Opinion is radically divided, North and South, as to whether the January 15 putschists were heroes or villains. What can be said is that Nzeogwu’s revolutionary statement was a pointed summary of widespread discontent with post-independence realities in the First Republic. When Nigeria became independent on October 1, 1960, there was so much optimism about the future. On November 16, 1960, when Dr Nnamdi Azikiwe assumed office as Governor-General of the Federation, he proclaimed: “the past is gone, with all its bitterness and rancor and recriminations.”

 

 

January 15 every year is Nigeria’s Armed Forces Remembrance Day: wreaths are laid, statements are made, soldiers, government officials and the Nigerian Legion attend parades, pigeons symbolizing peace are released, a dinner is organized for widows of fallen soldiers and there is so much talk about death and dying for one’s country all in honour of Nigerian soldiers who have had to die so that Nigeria may live. In terms of context however, what is also celebrated is the surrender of the secessionist Biafran forces to the Nigerian government on January 15, 1970, a throwback to the country’s three years of civil war.

This is downplayed just as government similarly conveniently ignores the fact that January 15 is also the date of the first coup d’etat in our country. It is 50 years today since that incident. And it is most unlikely that the Federal Government will devote much attention to that particular aspect of our history. But even if they don’t, the families of those who fell to the bullet on January 15, 1966 will certainly remember. It is a day that should be specially remembered by all Nigerians and students of history because that was when things finally fell apart and the rains began to beat our roofs. On this day in 1966, four Igbo military officers and one Yoruba, five Majors in all, led by 29-year old Major Kaduna Nzeogwu struck in Kaduna, Lagos, and Ibadan, as they sought to take over Nigeria by revolutionary means in a bloody coup d’etat.
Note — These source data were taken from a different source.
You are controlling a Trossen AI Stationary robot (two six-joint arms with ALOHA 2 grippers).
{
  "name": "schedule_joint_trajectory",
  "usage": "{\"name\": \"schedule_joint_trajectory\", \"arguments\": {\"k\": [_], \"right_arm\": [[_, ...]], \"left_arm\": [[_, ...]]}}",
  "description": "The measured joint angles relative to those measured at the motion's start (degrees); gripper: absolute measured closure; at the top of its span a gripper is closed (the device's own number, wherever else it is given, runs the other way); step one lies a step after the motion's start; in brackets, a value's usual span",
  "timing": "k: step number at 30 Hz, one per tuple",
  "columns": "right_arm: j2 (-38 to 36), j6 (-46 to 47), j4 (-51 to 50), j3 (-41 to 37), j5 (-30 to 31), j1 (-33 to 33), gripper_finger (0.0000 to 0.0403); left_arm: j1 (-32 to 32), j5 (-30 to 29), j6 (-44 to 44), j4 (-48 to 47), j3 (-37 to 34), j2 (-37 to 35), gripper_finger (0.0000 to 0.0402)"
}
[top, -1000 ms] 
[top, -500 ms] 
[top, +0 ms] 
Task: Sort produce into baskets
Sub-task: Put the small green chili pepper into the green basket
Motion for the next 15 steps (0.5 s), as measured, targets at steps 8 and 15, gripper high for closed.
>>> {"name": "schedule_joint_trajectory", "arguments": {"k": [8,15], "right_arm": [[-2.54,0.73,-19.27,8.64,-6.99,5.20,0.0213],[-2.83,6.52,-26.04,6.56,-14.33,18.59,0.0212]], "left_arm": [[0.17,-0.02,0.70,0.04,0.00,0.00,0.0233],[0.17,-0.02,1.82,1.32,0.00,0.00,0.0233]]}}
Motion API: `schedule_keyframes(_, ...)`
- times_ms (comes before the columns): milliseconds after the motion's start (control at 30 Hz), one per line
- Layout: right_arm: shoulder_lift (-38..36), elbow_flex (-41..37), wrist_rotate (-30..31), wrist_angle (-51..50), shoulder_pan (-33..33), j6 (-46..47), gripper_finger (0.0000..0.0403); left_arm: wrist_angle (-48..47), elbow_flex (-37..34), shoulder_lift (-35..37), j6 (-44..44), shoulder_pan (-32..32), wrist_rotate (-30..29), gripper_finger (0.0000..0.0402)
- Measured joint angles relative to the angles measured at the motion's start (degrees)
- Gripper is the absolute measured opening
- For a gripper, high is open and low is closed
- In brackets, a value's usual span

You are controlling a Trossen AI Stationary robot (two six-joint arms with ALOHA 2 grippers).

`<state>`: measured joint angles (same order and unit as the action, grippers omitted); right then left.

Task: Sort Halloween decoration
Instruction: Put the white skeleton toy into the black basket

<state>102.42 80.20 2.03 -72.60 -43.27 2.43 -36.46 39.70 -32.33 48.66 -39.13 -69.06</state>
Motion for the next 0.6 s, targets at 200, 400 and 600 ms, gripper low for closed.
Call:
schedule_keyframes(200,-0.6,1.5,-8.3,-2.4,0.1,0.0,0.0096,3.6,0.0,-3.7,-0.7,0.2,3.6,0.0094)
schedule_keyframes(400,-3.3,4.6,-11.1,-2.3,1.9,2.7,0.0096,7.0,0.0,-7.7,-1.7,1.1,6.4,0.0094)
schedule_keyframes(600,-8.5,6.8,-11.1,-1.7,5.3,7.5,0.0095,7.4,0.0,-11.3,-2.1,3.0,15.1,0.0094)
Nzeogwu told his compatriots: “Our enemies are the political profiteers, the swindlers, the men in high and low places that seek bribes and demand 10 per cent; those that keep the country divided permanently so that they can remain in office as ministers or VIPs at least, the tribalists, the nepotists, those that make the country look big for nothing before international circles, those that have corrupted our society and put the Nigerian calendar back by their words and deeds. Like good soldiers we are not promising anything miraculous or spectacular.
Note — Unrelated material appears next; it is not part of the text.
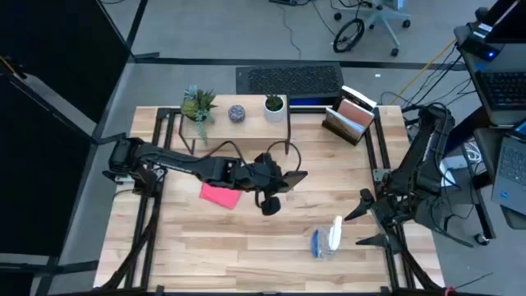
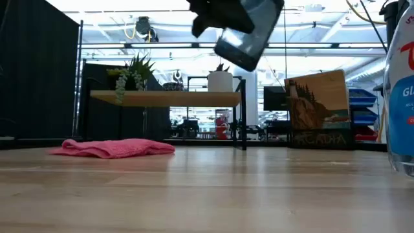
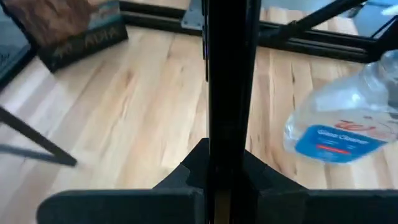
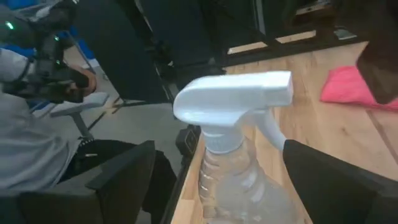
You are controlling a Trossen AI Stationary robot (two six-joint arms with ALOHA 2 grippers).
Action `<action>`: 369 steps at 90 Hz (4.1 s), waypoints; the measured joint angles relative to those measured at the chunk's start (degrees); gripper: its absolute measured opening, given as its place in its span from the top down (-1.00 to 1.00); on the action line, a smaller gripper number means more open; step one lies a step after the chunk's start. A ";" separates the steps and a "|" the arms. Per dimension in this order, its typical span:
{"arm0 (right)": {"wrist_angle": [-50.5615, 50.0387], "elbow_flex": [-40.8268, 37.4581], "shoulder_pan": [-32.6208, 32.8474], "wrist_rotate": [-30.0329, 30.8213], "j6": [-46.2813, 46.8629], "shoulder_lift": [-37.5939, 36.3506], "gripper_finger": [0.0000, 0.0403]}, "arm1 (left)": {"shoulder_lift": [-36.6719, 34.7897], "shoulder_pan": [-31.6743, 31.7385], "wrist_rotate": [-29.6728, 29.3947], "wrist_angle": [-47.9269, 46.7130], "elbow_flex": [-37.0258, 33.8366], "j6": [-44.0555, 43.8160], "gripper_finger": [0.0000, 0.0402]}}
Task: Apply microfiber cloth
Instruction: Spray the front of the cellphone using the spray bottle, then wipe the front of the cellphone using the pink microfiber cloth
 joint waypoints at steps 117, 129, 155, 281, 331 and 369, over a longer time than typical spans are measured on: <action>-3.61 0.00 -1.60 0.16 4.67 0.63 -0.68 | 9.14 -8.19 10.45 13.12 -18.30 -43.88 0.45; -3.17 0.00 -1.57 0.08 4.75 0.63 -0.68 | 9.14 -7.85 10.43 13.07 -18.31 -42.11 0.33; -2.95 0.00 -1.58 0.41 4.85 0.61 -0.68 | 8.68 -6.49 12.22 13.30 -18.16 -38.91 0.19; -27.08 34.42 -51.32 -41.86 -8.79 56.78 -0.67 | 6.36 -8.81 8.28 3.45 -18.21 -22.13 0.18; -24.10 34.56 -47.42 -35.84 -4.67 69.53 -0.67 | 11.50 -9.77 12.52 7.98 -18.12 -25.77 0.18; -18.87 34.31 -52.15 -28.55 -16.97 68.56 -0.67 | 13.75 -10.25 14.45 20.36 -18.25 -27.32 0.18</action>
     “But what we do promise every law abiding citizen is freedom from fear and all forms of oppression, freedom from general inefficiency and freedom to live and strive in every field of human endeavor, both nationally and internationally. We promise that you will no more be ashamed to say that you are a Nigerian…”

Opinion is radically divided, North and South, as to whether the January 15 putschists were heroes or villains. What can be said is that Nzeogwu’s revolutionary statement was a pointed summary of widespread discontent with post-independence realities in the First Republic. When Nigeria became independent on October 1, 1960, there was so much optimism about the future. On November 16, 1960, when Dr Nnamdi Azikiwe assumed office as Governor-General of the Federation, he proclaimed: “the past is gone, with all its bitterness and rancor and recriminations.” But the past did not go anywhere. Instead, it caught up with the present, and ruined the future, with all “its bitterness and rancor and recriminations”.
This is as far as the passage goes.